[go: up one dir, main page]
More Web Proxy on the site http://driver.im/
THE BOOK cover
The Unwritten Book is Finally Written!
An in-depth analysis of: The sacrifice bunt, batter/pitcher matchups, the intentional base on balls, optimizing a batting lineup, hot and cold streaks, clutch performance, platooning strategies, and much more.
Read Excerpts & Customer Reviews

Buy The Book from Amazon


2013 Bill James Handbook

Advanced


THE BOOK--Playing The Percentages In Baseball

<< Back to main

Tuesday, December 25, 2012

Bias in ERA

By .(JavaScript must be enabled to view this email address), 10:45 PM

ERA is a terrible idea.  It takes something factual, the number of runs scored, and then decides which of those to attribute to one pitcher or another (in case of multiple pitchers in the same inning), and of those attributed, decide which of those are “earned” and “unearned”.

When you take something factual, and decide to split it up in some systematic fashion, you have to worry about systematic biases.  And the larger the sample, the more the systematic bias will shine through.

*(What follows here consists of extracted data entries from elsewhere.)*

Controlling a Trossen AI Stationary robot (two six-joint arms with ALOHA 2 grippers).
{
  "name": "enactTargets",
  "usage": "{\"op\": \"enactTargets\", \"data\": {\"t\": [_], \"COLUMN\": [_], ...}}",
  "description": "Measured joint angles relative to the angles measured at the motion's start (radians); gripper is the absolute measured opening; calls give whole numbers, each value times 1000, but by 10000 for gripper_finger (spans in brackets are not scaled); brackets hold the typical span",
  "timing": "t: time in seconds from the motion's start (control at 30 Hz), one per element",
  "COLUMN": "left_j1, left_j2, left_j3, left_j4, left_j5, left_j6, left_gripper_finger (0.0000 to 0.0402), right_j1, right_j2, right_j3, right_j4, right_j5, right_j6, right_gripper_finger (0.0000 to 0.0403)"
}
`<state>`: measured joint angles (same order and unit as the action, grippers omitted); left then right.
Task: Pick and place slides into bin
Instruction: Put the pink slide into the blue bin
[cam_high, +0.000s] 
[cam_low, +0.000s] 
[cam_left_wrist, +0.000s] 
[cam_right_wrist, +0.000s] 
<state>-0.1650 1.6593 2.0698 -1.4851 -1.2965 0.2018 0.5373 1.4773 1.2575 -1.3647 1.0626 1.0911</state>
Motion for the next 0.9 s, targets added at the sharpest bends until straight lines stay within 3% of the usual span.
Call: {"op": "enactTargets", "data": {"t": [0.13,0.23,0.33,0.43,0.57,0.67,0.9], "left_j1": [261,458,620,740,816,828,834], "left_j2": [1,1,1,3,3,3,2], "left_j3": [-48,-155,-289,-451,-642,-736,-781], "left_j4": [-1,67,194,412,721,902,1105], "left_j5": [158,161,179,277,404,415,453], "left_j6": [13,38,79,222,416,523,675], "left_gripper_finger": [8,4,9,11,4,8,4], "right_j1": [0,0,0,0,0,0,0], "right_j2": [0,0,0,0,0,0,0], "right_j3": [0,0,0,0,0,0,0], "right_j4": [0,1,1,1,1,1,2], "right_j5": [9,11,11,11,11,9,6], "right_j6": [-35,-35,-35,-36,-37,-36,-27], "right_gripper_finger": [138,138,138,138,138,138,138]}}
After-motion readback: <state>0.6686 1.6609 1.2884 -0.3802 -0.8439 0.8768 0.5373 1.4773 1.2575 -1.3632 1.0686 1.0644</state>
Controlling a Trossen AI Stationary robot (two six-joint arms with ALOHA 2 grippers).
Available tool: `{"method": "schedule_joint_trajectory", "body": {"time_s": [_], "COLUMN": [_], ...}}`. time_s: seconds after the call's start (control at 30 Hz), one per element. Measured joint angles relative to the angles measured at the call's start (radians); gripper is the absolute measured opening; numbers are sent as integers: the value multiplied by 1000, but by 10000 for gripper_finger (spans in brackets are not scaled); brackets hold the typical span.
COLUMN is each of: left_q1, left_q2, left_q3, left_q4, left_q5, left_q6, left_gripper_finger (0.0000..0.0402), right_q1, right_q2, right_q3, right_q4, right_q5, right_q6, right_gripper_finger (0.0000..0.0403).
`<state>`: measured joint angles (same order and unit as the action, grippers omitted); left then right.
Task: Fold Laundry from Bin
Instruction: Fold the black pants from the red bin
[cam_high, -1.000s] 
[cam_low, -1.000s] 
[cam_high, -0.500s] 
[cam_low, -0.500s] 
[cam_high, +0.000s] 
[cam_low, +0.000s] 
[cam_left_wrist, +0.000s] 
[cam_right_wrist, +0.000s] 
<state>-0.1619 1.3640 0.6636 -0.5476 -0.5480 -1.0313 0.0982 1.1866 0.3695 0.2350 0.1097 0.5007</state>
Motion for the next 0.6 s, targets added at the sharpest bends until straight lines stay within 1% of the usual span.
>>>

Of the 1318 runs allocated to Curt Schilling, 1253 are declared as “earned” (a rate of 95%). He faced 13284 batters (in 3261 innings).  That’s a shade under .1 runs per batter faced.

Of the 1357 runs allocated to Kevin Brown, 1185 are declared as “earned” (a rate of 87%). He faced 13542 batters (in 3256 innings).  That’s an even smaller shade over .1 runs per batter faced.

Why do we have a bias?  Curt Schilling was a flyball pitcher while Kevin Brown was a groundball pitcher.  And errors are assigned to infielders far more than they are assigned to outfielders.  The very fact that Kevin Brown allows a ball to hit the ground will likely lead to him getting less “earned” credit for anything bad that happens, that that “bad stuff” gets transferred to his fielders.  But, Kevin Brown had zero expectation of “perfect” fielders.  That Brown allows a groundball comes with it the reality that it’ll get muffed more than Schilling allowing a flyball.

By allowing the scorer to decide that a pitcher gets absolved of blame in this biased manner, we perpetuate the systematic bias in the metric.  And we end up with Curt’s ERA at 3.46, and Brown at 3.28.

“Yeah, yeah, whatever”, might be your reaction.  After all, I picked the two most extreme pitchers of the current generation (true).  And their RA9 is 3.75 for Brown and 3.64 for Schilling.  ERA’s biased measure of +0.18 for Schilling becomes the unbiased -0.11 for Schilling.  So we’re talking about a +/-0.15 gap at the extreme.  True enough.  If you don’t care, you don’t care.  At least be aware of the issue, so you know enough to discard it as being mostly irrelevant.

The other issue is the mid-inning pitching change, where runs are allocated only if the following pitchers lets those runners score.  So, the run gets counted entirely to the initial pitcher only if the following pitcher allows those runs to score.  The reality is that we have a SHARED responsibility, but baseball record-keeping is so transfixed to give entire credit to one player or another, be it runs allowed or games “won”.  To reflect the reality of shared responsibility, we give the pitcher who leaves the game with runners on base a portion of those runners counting as runs scored, whether they scored or not.  And we give the relieving pitcher the remaining positive amount of the run if the runner scored, and a NEGATIVE run amount of the runner was left on base (so that at the team level, it all adds up for that inning). 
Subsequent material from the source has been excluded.